What to do: Please repeat the listing exactly, starting at its first line and stopping after the line that contains "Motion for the".

Dataset extract:
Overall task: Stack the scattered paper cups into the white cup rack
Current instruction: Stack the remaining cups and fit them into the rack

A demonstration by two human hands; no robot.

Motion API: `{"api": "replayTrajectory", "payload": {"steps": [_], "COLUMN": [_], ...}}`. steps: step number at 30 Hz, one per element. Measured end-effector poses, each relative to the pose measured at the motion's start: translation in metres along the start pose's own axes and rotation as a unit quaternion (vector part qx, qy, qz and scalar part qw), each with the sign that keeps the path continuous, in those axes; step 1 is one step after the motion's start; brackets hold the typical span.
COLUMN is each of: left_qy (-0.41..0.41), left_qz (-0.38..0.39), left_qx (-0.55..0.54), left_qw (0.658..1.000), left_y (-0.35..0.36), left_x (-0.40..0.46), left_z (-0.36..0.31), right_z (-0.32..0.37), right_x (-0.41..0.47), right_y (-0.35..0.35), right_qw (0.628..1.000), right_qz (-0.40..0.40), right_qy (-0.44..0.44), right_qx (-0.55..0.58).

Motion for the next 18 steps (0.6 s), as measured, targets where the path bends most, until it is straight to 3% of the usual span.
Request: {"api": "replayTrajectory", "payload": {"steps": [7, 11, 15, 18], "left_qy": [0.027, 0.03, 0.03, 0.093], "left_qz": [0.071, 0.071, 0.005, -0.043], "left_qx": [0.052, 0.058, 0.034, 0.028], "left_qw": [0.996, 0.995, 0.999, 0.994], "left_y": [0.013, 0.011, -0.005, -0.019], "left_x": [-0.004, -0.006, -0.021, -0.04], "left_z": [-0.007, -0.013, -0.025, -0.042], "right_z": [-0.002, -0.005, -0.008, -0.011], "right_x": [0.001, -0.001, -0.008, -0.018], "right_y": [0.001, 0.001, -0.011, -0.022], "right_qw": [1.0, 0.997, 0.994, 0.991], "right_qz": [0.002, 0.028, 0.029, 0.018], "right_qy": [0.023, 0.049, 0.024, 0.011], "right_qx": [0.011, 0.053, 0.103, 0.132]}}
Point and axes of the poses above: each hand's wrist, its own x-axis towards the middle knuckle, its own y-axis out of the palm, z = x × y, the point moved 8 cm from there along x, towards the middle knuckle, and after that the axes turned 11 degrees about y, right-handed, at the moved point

Output:
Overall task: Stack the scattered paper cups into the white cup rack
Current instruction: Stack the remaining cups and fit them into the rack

A demonstration by two human hands; no robot.

Motion API: `{"api": "replayTrajectory", "payload": {"steps": [_], "COLUMN": [_], ...}}`. steps: step number at 30 Hz, one per element. Measured end-effector poses, each relative to the pose measured at the motion's start: translation in metres along the start pose's own axes and rotation as a unit quaternion (vector part qx, qy, qz and scalar part qw), each with the sign that keeps the path continuous, in those axes; step 1 is one step after the motion's start; brackets hold the typical span.
COLUMN is each of: left_qy (-0.41..0.41), left_qz (-0.38..0.39), left_qx (-0.55..0.54), left_qw (0.658..1.000), left_y (-0.35..0.36), left_x (-0.40..0.46), left_z (-0.36..0.31), right_z (-0.32..0.37), right_x (-0.41..0.47), right_y (-0.35..0.35), right_qw (0.628..1.000), right_qz (-0.40..0.40), right_qy (-0.44..0.44), right_qx (-0.55..0.58).

Motion for the next 18 steps (0.6 s), as measured, targets where the path bends most, until it is straight to 3% of the usual span.

The answer is complete, and the exercise is done.